Les carnets de route d'un voyage pour Jura Afrique 4

Il va faire tout à coup très chaud, puisque nous vous emmenons dans le désert… C’est le 4e carnet de route de Lise Bailat, partie jusqu’au Bénin en voiture, en compagnie de Claire Jeannerat. Elles vont amener le véhicule aux partenaires béninois de l’association Jura Afrique. De Nouakchott, la capitale de la Mauritanie, la chronique de Lise Bailat.

Le rien. C’est un substantif que l’on associe volontiers au désert. Et pourtant… De Tan-Tan au Maroc, à Nouakchott, en Mauritanie, sur près de 2000 kilomètres de désert, nous allons de surprises en surprises. Une tempête de sable au départ, des oasis, des dromadaires qui traversent la chaussée avec leur flegme caractéristique, des mirages, ces employés d’une station service qui nous offre le thé à la menthe, précisant bien qu’ils sont du Sahara et non du Maroc… Les chasse-sable, les contrôles de police, le chaud la journée, le froid la nuit; puis Laayoune, une ville qui surgit du désert, rose, basse, qui se réveille sur le coup des 18h00 pour enfin laisser la foule parader dans les rues ; les berbères, si nobles, les monts, les plaines, les falaises, les plateaux, le rose, le jaune, le mauve et le brun… Pour moi, c’est tout cela, le Sahara, des milliers d’images qui gravitent dans mon esprit.

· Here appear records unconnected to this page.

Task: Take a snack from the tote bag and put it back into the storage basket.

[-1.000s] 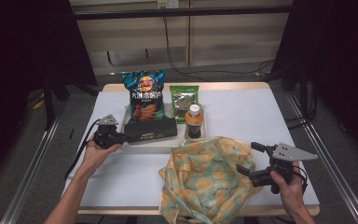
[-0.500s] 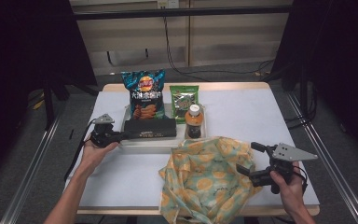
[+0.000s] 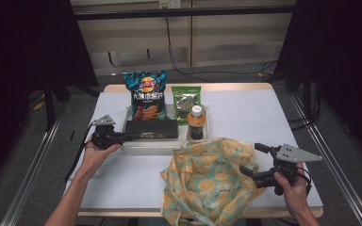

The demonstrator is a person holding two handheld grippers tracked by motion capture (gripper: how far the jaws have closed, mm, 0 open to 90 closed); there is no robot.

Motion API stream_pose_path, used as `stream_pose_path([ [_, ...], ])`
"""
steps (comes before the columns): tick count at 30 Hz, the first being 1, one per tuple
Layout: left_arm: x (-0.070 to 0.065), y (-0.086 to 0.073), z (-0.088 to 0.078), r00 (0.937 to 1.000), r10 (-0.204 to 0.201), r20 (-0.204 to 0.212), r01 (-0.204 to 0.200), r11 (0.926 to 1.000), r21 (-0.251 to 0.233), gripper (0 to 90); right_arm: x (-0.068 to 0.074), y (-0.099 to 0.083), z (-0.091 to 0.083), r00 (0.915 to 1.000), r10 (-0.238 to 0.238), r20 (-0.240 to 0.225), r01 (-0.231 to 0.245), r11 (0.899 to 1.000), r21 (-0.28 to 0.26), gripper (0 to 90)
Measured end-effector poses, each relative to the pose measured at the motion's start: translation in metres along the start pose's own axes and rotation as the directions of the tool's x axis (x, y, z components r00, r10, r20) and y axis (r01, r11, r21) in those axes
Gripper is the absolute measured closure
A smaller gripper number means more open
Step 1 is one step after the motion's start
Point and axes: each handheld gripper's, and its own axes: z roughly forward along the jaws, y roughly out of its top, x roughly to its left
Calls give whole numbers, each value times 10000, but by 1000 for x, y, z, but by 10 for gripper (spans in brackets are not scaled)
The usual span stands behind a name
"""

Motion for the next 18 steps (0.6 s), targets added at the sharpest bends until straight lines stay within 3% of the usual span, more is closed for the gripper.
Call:
stream_pose_path([
  [3,-1,0,-6,9999,98,31,-97,9996,-277,763,0,0,0,10000,-16,29,16,10000,-49,2],
  [6,-5,0,-14,9999,44,-108,-50,9984,-569,691,-1,1,-2,10000,13,69,-13,10000,-73,2],
  [7,-7,1,-18,9994,106,-325,-129,9975,-696,659,-1,1,-2,10000,42,79,-42,10000,-78,2],
  [13,-16,1,-40,9963,48,-856,-158,9916,-1287,283,-2,2,-4,9998,70,186,-67,9998,-163,1],
  [18,-29,-8,-56,9936,254,-1100,-415,9882,-1471,148,-2,2,-6,9994,167,303,-160,9996,-213,1],
])
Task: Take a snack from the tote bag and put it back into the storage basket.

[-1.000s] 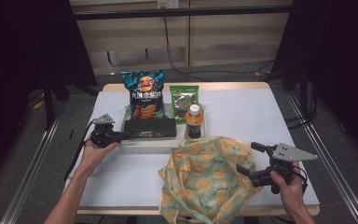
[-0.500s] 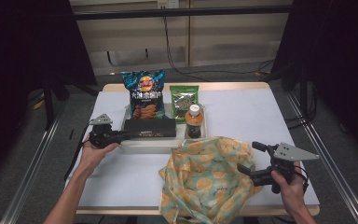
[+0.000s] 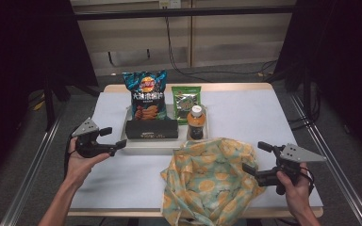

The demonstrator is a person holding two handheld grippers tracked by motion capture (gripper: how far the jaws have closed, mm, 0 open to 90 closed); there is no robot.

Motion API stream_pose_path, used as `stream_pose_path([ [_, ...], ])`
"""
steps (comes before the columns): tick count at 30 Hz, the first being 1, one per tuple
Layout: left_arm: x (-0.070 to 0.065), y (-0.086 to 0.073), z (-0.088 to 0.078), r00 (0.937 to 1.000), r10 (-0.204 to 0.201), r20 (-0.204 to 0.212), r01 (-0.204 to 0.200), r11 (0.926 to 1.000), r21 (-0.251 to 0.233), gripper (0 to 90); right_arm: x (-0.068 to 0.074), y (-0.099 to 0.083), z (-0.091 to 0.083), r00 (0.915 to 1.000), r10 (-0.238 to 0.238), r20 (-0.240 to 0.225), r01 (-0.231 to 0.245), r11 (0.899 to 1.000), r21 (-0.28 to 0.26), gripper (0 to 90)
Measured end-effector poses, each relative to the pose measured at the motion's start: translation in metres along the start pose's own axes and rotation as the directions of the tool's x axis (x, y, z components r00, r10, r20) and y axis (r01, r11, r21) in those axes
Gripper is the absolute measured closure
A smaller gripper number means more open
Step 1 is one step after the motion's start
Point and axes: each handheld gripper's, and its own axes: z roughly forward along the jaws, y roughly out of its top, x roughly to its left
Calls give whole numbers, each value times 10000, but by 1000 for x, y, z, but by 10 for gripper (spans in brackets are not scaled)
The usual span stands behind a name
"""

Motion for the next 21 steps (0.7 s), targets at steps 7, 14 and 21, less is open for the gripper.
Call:
stream_pose_path([
  [7,-21,-8,-21,10000,-5,31,5,9997,-249,67,0,0,-1,10000,3,70,-3,10000,-28,0],
  [14,-42,-13,-39,9998,-210,6,210,9973,-701,33,-1,3,-3,9999,57,139,-55,9999,-128,0],
  [21,-64,-26,-52,9989,-442,-121,431,9960,-782,28,2,0,-12,9990,232,393,-222,9994,-269,0],
])
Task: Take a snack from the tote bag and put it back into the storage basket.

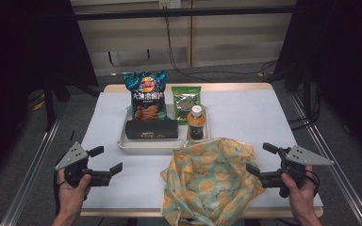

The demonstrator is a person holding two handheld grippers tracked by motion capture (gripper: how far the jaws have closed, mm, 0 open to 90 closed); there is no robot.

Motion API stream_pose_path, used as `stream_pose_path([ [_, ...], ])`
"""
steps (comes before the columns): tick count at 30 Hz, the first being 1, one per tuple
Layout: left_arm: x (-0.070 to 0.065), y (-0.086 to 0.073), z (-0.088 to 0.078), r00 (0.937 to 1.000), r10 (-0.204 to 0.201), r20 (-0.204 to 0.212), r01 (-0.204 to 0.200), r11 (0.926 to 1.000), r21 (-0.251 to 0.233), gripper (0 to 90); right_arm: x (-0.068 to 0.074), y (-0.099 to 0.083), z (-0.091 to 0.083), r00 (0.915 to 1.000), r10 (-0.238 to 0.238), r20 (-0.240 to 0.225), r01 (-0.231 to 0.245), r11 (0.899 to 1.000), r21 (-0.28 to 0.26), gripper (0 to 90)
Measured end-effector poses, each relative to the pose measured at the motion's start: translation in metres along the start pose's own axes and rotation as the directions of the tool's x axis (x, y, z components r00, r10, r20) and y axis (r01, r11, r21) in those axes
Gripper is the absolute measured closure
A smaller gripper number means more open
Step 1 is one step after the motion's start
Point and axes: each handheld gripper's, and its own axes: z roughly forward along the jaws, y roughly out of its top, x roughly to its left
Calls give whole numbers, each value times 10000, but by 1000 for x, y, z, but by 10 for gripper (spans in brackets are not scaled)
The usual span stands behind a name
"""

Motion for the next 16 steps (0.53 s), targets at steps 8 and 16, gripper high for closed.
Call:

Et après le Sahara vient le Sahel, et la Mauritanie. Encore un autre monde. Nous devons remplir d’interminables fiches pour passer la frontière entre le Maroc et la Mauritanie. Nous nous présentons à la police, la gendarmerie, la surêté nationale, la douane… S’ensuivent trois kilomètres de « no man’s land » où grillent des carcasses de voitures et où nous sommes contraintes de remplir notre réservoir d’essence, un arrêt qui me fait transpirer... Puis les mêmes formalités à la douane mauritanienne, où les agents tamponnent des passeports dans de petites cabanes en bois… « Soyez les bienvenues » : On nous le répète partout aussi en Mauritanie. Un pays résolument étonnant…Nous arrivons à Nouakchott en soirée, et je découvre une ville anarchique, entre sable et goudrons, mais vivante, animée, souriante. La république islamiste nous accueille avec beaucoup de tolérance. Ici les titres de journaux sont légion, témoin d’un pays ouvert… On y parle encore de l’attentat d’Aleg, où quatre Français ont péri, avec cette question : mais comment est-ce possible ici, dans ce pays si calme ? et qui se cache derrière cet acte ? La Mauritanie n’a jamais entendu parler d’elle à l’étranger. Elle déplore aujourd’hui amèrement cette première malheureuse publicité... Et s’étonne encore, appelant le nouveau président, moderne et réformateur, à ne pas céder devant la peur… Elle est ma foi bien mauvaise conseillère, c’est vrai.